Work to complete: Using the material below, count the lines that contain the word "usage" and report the number only.

Extracted data:
---
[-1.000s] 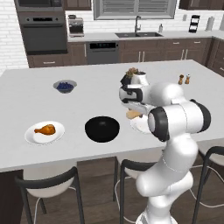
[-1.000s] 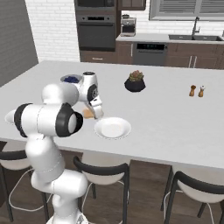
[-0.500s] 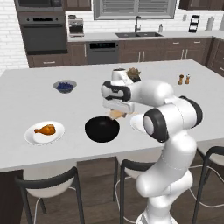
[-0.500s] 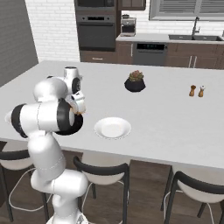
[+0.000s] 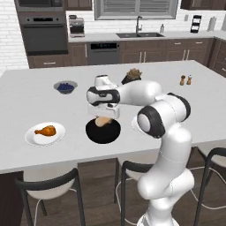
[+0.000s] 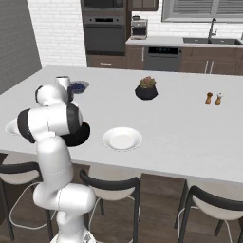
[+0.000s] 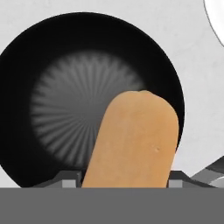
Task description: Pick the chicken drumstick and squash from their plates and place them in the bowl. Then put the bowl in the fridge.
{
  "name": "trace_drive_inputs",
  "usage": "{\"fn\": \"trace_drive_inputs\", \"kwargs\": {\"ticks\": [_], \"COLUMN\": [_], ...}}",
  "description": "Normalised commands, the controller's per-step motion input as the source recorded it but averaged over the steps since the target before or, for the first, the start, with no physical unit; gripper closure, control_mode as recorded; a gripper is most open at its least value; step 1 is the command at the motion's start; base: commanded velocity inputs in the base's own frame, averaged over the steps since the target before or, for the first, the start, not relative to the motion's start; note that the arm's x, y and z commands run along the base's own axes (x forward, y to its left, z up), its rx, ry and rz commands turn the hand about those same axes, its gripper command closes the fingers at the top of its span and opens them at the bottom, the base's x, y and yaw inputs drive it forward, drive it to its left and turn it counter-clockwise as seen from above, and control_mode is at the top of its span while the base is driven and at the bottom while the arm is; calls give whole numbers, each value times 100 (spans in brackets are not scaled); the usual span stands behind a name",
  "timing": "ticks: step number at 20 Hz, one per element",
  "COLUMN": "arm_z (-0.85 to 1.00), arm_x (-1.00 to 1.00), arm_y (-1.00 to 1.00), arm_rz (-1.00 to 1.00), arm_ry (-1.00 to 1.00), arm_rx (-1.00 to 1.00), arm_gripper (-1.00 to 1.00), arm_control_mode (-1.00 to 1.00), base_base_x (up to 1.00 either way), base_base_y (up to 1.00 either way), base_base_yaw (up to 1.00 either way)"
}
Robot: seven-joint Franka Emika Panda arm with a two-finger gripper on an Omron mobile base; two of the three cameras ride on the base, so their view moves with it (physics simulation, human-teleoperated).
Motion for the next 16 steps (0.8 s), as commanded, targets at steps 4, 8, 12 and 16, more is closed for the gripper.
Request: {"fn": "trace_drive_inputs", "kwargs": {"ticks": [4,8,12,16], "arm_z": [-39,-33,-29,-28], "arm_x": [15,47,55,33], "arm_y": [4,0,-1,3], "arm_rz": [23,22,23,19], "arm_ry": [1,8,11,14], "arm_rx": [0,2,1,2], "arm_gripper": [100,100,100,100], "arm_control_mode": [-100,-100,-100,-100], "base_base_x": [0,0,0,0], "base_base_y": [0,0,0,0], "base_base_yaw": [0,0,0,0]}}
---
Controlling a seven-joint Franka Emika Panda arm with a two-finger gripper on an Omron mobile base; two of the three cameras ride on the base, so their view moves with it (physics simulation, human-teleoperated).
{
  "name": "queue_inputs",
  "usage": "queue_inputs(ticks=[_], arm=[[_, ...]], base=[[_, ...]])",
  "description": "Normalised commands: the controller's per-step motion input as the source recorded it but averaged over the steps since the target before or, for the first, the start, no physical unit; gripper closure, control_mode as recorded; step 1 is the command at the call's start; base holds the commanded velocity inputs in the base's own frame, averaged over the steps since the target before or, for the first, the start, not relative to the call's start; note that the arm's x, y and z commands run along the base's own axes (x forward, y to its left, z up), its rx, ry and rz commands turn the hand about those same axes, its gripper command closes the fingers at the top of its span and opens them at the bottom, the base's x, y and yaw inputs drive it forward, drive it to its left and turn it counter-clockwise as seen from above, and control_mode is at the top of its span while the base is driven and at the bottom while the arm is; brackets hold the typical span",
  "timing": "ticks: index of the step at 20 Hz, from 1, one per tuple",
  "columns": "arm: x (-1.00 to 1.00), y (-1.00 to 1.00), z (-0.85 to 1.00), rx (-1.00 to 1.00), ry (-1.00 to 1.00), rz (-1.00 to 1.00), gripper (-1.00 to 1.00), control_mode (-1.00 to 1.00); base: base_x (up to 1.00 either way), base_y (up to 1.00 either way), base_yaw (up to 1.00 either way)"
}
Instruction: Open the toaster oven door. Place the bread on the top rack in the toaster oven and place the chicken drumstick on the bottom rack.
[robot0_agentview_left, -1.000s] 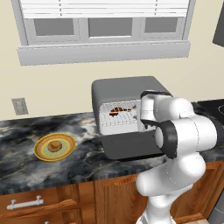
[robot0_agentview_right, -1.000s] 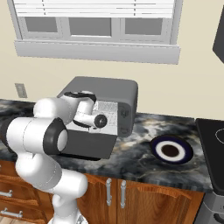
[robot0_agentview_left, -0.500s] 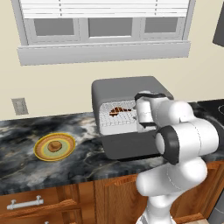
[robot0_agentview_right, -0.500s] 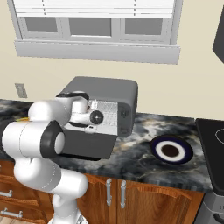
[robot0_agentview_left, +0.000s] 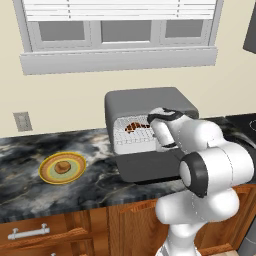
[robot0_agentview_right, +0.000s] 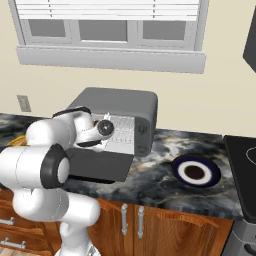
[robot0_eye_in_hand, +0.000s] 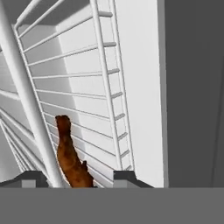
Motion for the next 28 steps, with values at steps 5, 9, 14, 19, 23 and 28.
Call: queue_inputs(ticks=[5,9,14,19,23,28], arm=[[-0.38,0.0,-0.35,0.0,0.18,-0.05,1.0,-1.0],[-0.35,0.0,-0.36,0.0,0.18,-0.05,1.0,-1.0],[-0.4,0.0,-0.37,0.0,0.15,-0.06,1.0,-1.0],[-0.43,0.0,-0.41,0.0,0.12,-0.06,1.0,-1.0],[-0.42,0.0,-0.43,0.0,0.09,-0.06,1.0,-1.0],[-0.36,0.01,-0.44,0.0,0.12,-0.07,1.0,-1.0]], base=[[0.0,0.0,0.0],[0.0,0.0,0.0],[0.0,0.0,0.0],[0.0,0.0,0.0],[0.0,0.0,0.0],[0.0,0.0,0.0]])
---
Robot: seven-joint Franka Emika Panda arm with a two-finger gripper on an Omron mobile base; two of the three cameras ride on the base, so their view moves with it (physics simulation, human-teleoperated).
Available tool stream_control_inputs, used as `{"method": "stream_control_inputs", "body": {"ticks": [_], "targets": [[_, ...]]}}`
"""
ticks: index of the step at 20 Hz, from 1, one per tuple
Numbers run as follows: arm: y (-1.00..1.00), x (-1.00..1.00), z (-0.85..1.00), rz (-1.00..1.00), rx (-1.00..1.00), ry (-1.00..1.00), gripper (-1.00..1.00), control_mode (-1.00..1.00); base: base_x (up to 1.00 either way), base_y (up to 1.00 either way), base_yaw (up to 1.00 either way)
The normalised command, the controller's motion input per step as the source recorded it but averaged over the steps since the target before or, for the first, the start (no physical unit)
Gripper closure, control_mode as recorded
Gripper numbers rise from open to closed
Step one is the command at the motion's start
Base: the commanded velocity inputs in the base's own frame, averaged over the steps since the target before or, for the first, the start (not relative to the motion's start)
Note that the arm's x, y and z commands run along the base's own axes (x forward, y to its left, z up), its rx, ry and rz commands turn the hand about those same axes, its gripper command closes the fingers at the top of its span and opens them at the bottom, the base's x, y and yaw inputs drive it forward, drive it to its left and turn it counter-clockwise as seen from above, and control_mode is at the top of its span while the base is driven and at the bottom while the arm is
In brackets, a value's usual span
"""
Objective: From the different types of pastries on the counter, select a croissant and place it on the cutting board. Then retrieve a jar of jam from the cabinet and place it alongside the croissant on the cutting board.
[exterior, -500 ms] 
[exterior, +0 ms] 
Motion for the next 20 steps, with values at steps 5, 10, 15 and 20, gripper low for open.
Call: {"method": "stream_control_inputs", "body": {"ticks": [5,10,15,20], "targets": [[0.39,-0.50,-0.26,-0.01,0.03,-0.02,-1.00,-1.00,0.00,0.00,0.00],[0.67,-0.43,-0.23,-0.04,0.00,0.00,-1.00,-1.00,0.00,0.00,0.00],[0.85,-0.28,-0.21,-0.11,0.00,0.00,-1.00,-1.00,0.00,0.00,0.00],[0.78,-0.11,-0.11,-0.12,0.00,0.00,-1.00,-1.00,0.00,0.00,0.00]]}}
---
Solution: 2